By The NearStream Audio Team Estimated Reading Time: 8 Minutes
In [Part 1 of this series], we answered the big question: "Can you really run a professional interview with two people in a room and one person on Zoom?" The answer is yes.
Now, we stop talking theory and start building.
Running a hybrid interview—whether for a podcast, a corporate webinar, or a live talk show—used to require a mixing board, complex routing software, and a headache. Today, we are going to do it with just one device and one USB cable.
In this guide, we will walk you through the exact workflow using the NearStream VM20. By the end of this post, you will have a broadcast-ready setup that captures your local conversation and your remote guest without echo, feedback, or stress.

🏗️ Phase 1: The Gear Checklist
Before we plug anything in, let's ensure you have the right ingredients. The beauty of the VM20 solution is how short this list is.
| Category | The Essentials | Notes |
|---|---|---|
| Hardware | 1x NearStream VM20 | Acts as Camera, Mic, and Speaker. |
| 1x Computer | Laptop or Desktop (PC/Mac). | |
| 1x Pair of Headphones | Recommended for the Host (for monitoring). | |
| People | Local Host + Guest | Sitting in the same room. |
| Remote Guest | Joining via Zoom/Teams/Meet. | |
| Software | Conferencing App | Zoom, Teams, Google Meet, etc. |
| Broadcasting App | OBS, StreamYard, Riverside (Optional). |
Pro Tip: You do not need an external audio interface, mixer, or extra lavalier microphones. The VM20 replaces all of them.

🛠️ Phase 2: The Physical Setup
Step 1: Position the VM20 (The "Triangle" Layout)
Don't just put the camera anywhere. Geometry matters.
Place the VM20 on the table, equidistant (about 1.5 - 2 meters) from both the Host and the Local Guest.
- Why this works: The VM20 uses an 8-microphone beamforming array. By placing it centrally, you allow the AI to detect and balance both voices automatically.
- The "V-Shape": Imagine a "V" shape. The VM20 is at the bottom point of the V, and the two local speakers are at the top two points. This gives the camera the best viewing angle and audio capture.
Step 2: The Single-Cable Connection
Forget the rat's nest of XLR cables.
- Connect the VM20 to your computer using the provided USB-C cable.
- Wait a few seconds for your computer to recognize the device.
- Verification: The VM20 acts as a "Class Compliant" device. It will appear in your system settings as both a Microphone and a Speaker.
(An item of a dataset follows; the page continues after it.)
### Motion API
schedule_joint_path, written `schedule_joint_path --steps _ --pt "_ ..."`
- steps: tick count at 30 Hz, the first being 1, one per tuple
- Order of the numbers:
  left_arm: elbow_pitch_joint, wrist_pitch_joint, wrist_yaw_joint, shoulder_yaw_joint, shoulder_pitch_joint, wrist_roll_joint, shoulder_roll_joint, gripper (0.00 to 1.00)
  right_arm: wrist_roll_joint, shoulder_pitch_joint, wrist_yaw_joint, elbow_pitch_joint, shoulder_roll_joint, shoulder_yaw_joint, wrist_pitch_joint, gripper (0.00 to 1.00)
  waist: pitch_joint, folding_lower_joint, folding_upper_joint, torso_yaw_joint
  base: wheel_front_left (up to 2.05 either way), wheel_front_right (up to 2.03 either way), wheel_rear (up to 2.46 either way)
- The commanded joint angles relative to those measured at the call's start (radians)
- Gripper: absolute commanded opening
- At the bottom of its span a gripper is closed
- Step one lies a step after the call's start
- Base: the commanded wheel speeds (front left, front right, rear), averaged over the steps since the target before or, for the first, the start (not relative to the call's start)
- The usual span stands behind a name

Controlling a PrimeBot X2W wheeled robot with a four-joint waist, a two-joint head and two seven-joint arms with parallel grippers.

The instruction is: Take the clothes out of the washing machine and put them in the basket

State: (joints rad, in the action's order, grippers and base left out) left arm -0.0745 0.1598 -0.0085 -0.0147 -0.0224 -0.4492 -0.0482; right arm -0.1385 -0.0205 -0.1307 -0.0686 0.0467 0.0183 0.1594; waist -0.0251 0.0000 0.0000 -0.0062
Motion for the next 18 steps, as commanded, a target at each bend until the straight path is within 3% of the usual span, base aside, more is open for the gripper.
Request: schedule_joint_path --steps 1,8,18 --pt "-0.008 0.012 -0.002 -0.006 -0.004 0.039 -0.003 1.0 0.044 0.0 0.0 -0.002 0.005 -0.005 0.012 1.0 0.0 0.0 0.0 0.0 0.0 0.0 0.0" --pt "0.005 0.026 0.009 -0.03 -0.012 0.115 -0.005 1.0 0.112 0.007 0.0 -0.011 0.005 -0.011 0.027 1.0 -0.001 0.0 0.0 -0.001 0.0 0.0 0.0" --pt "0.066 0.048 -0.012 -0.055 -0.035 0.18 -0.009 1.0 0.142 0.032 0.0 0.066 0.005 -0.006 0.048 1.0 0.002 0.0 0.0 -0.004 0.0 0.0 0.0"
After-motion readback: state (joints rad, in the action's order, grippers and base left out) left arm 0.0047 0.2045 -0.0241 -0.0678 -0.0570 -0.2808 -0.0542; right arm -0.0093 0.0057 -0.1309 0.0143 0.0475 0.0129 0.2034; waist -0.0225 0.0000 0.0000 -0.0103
🎛️ Phase 3: The Software Configuration (Crucial)
This is where 90% of people get confused. To make the "Hybrid Magic" happen, you need to tell your software to use the VM20 for everything.
Step 3: Configure Your Video Conferencing App
Whether you are using Zoom, Teams, or Google Meet to talk to your remote guest, the settings are identical.
The "Golden Settings" Rule:
| Setting Field | Select This Option | Why? |
|---|---|---|
| Microphone (Input) | NearStream VM20 | Sends both local voices to the remote guest clearly. |
| Speaker (Output) | NearStream VM20 | Plays the remote guest's voice through the VM20 speaker. |
| Camera (Video) | NearStream VM20 | Sends the video of the local room to the remote guest. |
⚠️ Critical Warning: Do not select your laptop speakers as the output. If you do, the VM20's microphone will hear the sound from the laptop, creating a feedback loop. By selecting VM20 for both Input and Output, you enable its built-in Acoustic Echo Cancellation (AEC) to stop the echo before it starts.
Step 4: Configure Your Broadcasting Software (OBS / StreamYard)
If you are recording or live streaming this interview to the public, you need to set up your output software.
- Audio Input Source: Select NearStream VM20.
- What this captures: It captures the "Mix." This includes the Local Host + Local Guest.
- Note for OBS Users: If you want to capture the Remote Guest's audio for the stream, you will need to add "Desktop Audio" as a source in OBS, since the remote guest's voice is coming out of the computer.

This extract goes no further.